(EXERCISE) Exactly the lines below, starting with the one containing "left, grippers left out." and going on through the one containing "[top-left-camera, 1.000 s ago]", must be reproduced, both ends included, and no pictures with them.

(DATA PROVIDED)
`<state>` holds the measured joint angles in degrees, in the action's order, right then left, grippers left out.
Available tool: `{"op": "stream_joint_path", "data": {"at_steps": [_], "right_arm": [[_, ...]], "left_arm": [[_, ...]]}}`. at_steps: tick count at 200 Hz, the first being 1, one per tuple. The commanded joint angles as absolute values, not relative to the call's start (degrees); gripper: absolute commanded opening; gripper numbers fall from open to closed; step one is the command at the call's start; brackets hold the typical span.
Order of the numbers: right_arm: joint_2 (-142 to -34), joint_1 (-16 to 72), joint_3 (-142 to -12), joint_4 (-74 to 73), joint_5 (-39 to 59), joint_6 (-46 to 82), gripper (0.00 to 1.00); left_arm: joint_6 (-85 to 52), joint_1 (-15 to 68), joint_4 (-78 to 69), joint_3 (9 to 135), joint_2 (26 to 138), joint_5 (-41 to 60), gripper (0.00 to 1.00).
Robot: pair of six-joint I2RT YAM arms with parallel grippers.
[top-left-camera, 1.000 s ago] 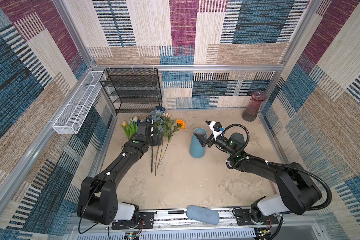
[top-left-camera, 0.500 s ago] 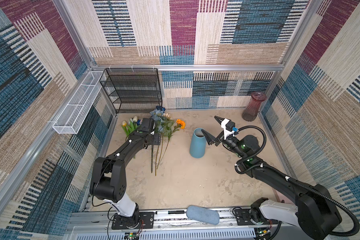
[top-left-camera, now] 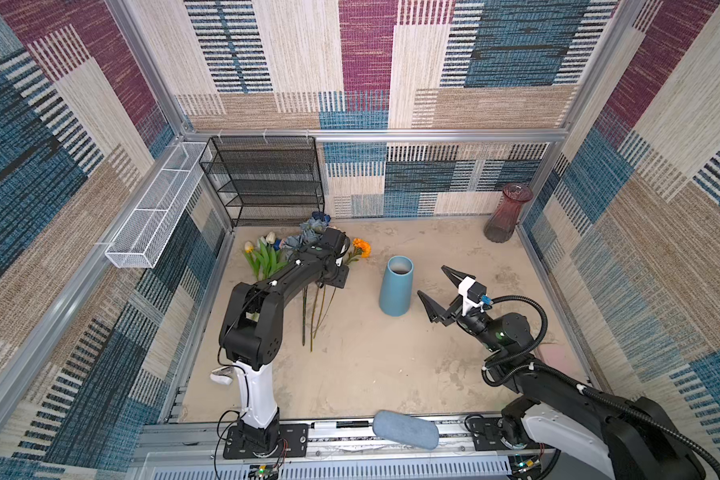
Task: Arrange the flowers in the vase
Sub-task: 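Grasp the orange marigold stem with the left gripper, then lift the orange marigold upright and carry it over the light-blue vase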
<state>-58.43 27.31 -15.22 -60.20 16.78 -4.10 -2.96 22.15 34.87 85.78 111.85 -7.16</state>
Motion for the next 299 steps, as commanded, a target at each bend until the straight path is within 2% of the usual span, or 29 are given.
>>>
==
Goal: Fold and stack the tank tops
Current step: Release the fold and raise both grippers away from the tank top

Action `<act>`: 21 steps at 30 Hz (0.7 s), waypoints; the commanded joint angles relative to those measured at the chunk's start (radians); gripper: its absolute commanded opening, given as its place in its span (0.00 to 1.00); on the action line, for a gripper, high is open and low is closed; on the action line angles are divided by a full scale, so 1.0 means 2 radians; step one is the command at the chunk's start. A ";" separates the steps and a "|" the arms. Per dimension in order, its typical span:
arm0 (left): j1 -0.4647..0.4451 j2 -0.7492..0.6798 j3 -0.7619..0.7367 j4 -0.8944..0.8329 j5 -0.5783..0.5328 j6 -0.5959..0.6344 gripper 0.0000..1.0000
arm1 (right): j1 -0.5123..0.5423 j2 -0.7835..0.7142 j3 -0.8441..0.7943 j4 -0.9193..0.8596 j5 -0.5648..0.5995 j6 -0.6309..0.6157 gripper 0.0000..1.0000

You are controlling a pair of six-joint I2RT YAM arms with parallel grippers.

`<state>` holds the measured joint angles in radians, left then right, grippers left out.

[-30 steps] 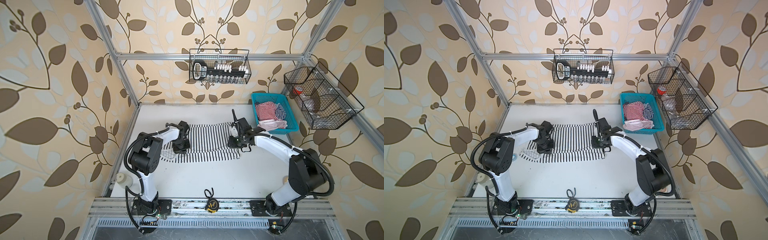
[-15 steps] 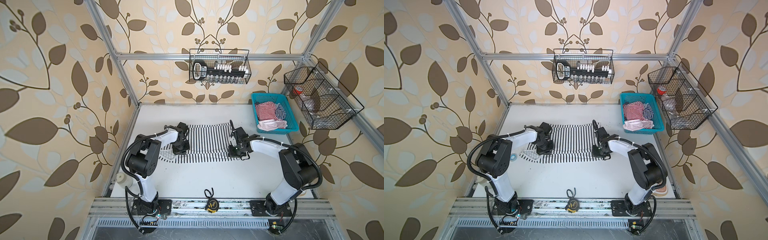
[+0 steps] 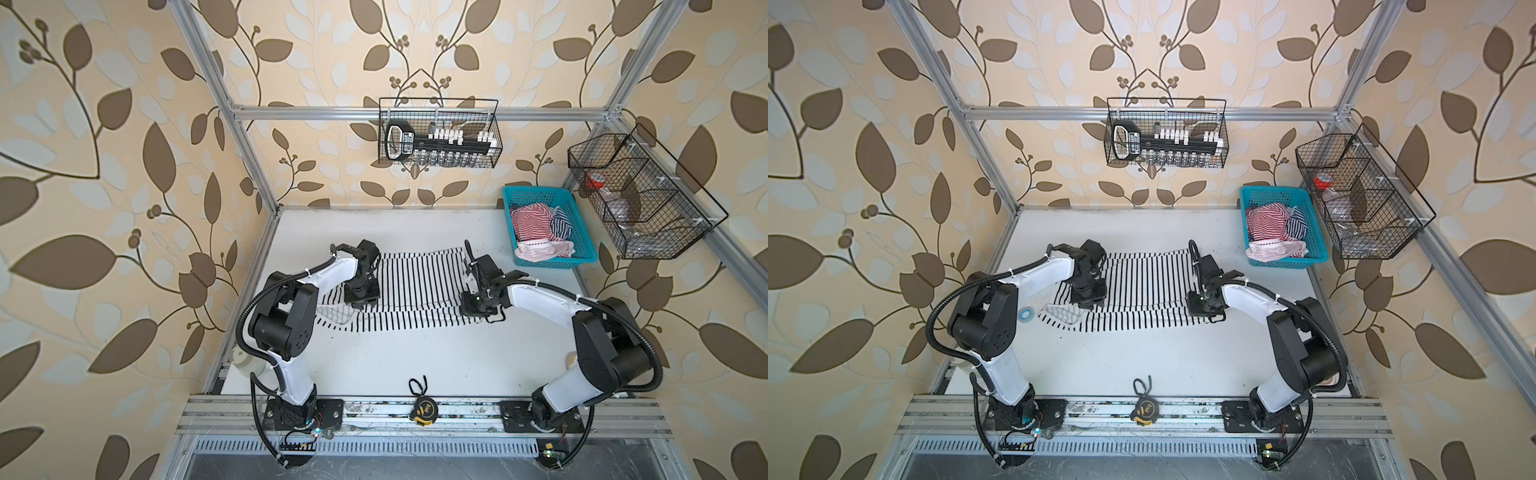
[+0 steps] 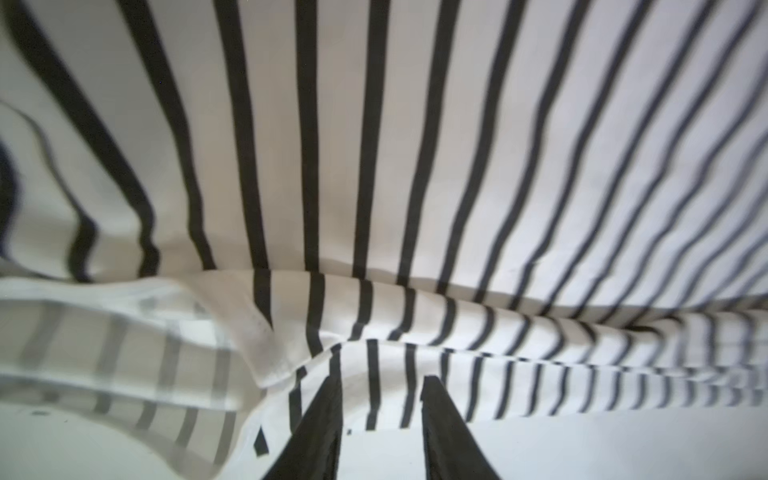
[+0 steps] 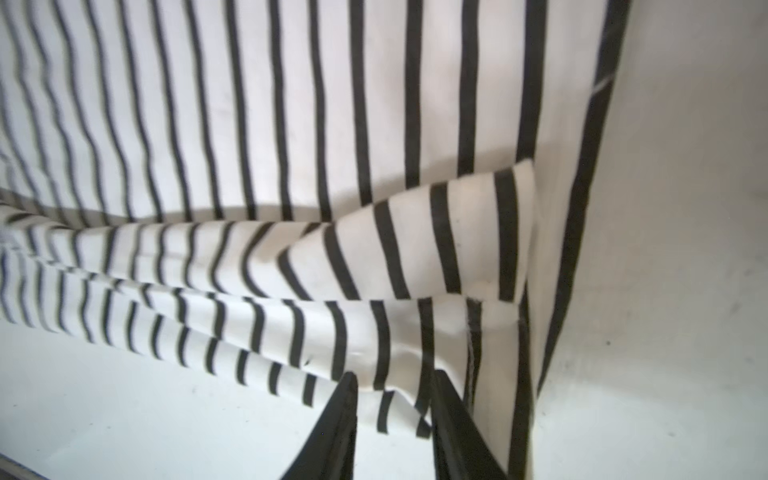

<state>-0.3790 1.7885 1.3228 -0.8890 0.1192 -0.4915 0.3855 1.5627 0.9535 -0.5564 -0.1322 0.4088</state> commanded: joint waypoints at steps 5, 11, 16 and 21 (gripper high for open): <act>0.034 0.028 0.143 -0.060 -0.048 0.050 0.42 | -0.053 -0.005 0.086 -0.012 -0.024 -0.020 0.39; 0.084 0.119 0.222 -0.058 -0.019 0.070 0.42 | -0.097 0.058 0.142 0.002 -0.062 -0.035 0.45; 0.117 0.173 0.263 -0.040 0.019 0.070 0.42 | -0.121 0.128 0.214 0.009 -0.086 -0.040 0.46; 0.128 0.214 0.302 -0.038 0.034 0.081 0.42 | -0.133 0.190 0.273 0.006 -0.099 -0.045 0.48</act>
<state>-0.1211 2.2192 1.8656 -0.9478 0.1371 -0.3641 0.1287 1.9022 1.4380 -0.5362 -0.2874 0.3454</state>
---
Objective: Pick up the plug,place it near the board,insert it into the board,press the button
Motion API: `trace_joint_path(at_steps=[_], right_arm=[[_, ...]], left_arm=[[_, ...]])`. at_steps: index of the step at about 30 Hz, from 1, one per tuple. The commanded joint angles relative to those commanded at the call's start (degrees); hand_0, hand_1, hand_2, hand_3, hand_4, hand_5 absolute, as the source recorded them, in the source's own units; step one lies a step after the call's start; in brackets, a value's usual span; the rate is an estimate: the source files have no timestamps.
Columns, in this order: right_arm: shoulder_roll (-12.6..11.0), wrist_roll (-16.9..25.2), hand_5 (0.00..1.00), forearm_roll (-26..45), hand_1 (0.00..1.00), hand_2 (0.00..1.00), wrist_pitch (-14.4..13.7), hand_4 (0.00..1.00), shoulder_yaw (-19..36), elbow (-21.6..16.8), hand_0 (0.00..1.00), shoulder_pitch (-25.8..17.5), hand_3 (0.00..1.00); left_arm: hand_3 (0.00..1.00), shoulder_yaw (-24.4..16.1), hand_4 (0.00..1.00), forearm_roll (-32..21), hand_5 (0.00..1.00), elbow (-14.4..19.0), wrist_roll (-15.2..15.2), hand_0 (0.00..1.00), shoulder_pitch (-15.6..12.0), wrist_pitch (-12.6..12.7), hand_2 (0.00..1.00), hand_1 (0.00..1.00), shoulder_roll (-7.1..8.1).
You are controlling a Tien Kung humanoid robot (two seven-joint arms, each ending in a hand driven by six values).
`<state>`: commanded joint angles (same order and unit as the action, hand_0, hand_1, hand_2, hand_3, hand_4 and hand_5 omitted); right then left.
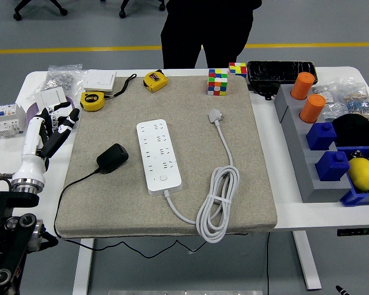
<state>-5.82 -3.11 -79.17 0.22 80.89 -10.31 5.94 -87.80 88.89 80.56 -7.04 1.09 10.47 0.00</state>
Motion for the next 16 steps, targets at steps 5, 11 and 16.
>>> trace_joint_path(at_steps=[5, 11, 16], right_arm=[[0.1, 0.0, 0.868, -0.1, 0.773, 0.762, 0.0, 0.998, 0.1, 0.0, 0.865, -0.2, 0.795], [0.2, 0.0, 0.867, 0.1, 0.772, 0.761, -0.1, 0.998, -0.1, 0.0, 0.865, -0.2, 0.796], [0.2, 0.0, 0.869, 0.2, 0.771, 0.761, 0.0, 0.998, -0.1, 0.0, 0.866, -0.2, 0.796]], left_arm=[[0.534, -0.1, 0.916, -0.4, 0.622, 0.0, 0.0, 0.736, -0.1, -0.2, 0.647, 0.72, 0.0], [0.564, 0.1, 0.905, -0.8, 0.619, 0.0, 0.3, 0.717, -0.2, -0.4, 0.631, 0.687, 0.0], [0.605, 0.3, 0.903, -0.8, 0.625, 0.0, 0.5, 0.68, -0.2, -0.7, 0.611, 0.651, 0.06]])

(ANSWER TO THIS EXERCISE)
`<state>` holds the measured joint angles in degrees, in the action's order, right then left, grippers left out.
Available tool: `{"op": "stream_joint_path", "data": {"at_steps": [_], "right_arm": [[_, ...]], "left_arm": [[_, ...]]}}`. at_steps: tick count at 200 Hz, the first being 1, one per tuple. The commanded joint angles as absolute values, not relative to the call's start (degrees); gripper: absolute commanded opening; gripper numbers fall from open to closed; step one is the command at the call's start; brackets hold the typical span.
Order of the numbers: right_arm: joint_2 (-142 to -34), joint_1 (-16 to 72), joint_3 (-142 to -12), joint_4 (-74 to 73), joint_5 (-39 to 59), joint_6 (-46 to 82), gripper (0.00 to 1.00); left_arm: joint_6 (-85 to 52), joint_1 (-15 to 68), joint_4 (-78 to 69), joint_3 (9 to 135), joint_2 (26 to 138), joint_5 (-41 to 60), gripper (0.00 to 1.00).
Robot: pair of six-joint I2RT YAM arms with parallel grippers.
[top-left-camera, 1.000 s ago] 

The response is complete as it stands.